Yi dan pasukannya, berhasil mengganggu dan mengaramkan armada laut Jepang yang bertugas menjalin komunikasi dengan komando pusat, mengirim pasokan perbekalan, pasokan persenjataan dan lainnya yang diantar lewat lautan.
Jepang kemudian menyadari bahwa Yi Sun-sin adalah sebuah karang kokoh yang hidup dan menjulang tinggi, yang melindungi Semenanjung Korea, dan yang tak akan goyah sekalipun dihantam oleh gelombang besar. Maka, Laksamana Yi, entah bagaimana harus dibinasakan.
4. Penyingkiran Laksamana Yi Sun-sin
Saat ini, baik Korea Selatan maupun Korea Utara, tak ada yang bakal menyangkal bahwa Yi Sun-sin adalah pahlawan terbesar sepanjang sejarah mereka. Strategi armada lautnya yang brilian, benar-benar telah membuat pasukan Jepang frustrasi.
Ketika Sang Pemersatu Jepang Toyotomi Hideyoshi dan komandan perangnya menyadari ketangguhan dan kecerdasan Laksamana Yi, mereka juga paham bagaimana laporan situasi pasukan mereka yang mengacau di Korea, telah mulai lemah.
Ini karena Dinasti Ming memberikan bantuan ke Korea, membakar gudang makanan, mematahkan serangan demi serangan pasukan samurai.
Jepang dan Dinasti Ming akhirnya melakukan perundingan gencatan senjata. Kaisar Seonjo dari Dinasti Joseon tentu saja berada di pihak China. Tapi Laksamana Yi meragukan keduanya, baik itu Dinasti Ming maupun Jepang.
Jepang juga meluncurkan rencana untuk menyingkirkan "Sang Dewa Perang." Melalui mata-mata agen ganda, laporan datang kepada Jenderal Korea bahwa pasukan Jepang datang menyerang Korea dan yang bisa mengalahkannya hanya Laksamana Yi.

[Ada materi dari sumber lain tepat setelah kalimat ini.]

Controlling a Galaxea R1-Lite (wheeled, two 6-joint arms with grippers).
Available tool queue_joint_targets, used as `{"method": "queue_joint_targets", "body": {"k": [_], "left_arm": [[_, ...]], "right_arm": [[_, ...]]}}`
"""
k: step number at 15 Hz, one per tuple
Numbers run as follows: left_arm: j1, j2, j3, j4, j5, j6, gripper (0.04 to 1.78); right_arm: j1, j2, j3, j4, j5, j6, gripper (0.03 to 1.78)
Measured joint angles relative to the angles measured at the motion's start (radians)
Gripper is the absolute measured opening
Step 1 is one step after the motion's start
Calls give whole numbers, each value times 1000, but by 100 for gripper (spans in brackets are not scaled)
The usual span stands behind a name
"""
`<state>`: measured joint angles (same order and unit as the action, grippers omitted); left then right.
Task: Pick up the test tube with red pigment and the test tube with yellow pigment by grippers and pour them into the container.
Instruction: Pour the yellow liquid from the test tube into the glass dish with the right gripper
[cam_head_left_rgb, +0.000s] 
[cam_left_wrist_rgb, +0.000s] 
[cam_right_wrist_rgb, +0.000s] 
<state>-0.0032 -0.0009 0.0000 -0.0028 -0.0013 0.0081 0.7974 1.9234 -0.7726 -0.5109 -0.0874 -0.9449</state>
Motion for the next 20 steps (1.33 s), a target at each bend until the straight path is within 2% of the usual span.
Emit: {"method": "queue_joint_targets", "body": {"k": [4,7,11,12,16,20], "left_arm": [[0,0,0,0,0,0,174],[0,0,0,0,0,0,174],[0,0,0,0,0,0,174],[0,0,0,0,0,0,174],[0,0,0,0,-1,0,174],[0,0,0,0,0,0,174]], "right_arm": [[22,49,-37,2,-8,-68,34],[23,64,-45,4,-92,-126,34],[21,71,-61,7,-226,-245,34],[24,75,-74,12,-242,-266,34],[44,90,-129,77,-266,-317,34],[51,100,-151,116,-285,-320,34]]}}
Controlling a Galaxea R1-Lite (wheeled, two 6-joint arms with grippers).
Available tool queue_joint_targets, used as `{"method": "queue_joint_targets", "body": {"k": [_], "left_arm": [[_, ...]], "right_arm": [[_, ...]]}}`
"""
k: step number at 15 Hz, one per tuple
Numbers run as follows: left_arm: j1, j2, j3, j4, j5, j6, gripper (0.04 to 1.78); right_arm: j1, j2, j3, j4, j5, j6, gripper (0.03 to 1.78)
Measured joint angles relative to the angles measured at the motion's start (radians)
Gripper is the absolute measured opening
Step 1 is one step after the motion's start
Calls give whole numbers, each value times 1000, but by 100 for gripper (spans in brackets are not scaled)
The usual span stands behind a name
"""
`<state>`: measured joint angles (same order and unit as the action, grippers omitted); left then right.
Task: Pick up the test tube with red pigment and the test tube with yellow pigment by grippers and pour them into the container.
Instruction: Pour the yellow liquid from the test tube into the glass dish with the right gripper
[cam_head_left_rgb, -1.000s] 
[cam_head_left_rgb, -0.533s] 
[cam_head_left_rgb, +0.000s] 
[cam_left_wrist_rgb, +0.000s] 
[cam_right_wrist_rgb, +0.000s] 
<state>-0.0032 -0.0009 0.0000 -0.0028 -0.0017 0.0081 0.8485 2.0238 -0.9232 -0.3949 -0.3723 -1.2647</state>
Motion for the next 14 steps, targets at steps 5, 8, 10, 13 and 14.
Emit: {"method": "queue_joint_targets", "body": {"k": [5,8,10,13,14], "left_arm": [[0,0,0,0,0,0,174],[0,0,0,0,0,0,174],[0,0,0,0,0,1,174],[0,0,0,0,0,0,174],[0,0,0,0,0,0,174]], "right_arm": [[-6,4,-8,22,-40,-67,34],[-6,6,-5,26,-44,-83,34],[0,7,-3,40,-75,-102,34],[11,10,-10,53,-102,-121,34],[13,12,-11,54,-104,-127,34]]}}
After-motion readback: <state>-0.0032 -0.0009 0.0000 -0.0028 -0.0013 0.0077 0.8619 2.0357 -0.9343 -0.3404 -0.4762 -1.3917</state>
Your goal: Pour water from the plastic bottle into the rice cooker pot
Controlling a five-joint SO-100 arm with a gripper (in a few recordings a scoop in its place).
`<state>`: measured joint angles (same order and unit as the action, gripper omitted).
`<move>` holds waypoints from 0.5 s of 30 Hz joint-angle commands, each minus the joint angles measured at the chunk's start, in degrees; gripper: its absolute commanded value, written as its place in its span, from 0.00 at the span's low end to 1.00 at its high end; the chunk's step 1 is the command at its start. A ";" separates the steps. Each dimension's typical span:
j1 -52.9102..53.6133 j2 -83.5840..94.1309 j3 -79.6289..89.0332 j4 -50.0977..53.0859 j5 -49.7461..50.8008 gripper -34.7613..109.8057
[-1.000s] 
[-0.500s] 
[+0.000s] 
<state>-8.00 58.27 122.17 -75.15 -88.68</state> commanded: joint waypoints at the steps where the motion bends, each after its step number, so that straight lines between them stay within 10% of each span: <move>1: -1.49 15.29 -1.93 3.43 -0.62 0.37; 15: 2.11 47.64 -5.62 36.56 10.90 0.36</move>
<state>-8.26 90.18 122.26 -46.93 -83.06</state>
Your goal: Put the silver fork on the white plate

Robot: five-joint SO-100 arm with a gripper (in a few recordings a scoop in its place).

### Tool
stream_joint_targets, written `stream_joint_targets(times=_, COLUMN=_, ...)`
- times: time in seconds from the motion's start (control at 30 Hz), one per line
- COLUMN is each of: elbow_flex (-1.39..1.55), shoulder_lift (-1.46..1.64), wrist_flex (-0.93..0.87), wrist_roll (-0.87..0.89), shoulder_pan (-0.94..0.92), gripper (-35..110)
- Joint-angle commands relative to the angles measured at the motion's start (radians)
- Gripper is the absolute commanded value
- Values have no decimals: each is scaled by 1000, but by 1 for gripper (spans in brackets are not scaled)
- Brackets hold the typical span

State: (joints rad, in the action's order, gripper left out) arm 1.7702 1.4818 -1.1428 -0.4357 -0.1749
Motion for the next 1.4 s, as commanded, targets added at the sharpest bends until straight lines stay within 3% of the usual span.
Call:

Tapi ketika Yi diperintahkan untuk menghadang, dia menolaknya.
Dia adalah komandan perang yang sangat teliti, selalu memeriksa dengan rinci rencana serangan untuk meminimalkan korban di pihaknya. Karena itu, selain kabar serangan Jepang yang tidak jelas, lokasi perairan di mana ia diperintahkan menyerang, sangat tidak menguntungkan untuk melakukan pertempuran.
Penolakan itu jadi nasib buruk bagi Laksamana Yi. Ia ditangkap, dituduh bekerja sama dengan Jepang, dituduh pemabuk dan pemalas oleh sang Jenderal dan dijatuhi hukuman mati.
Tapi karena protes keras dari rakyat Korea, Laksamana Yi kemudian hanya dipenjara dan disiksa sampai hampir mati. Pangkat Laksamana Yi juga diturunkan jadi prajurit biasa.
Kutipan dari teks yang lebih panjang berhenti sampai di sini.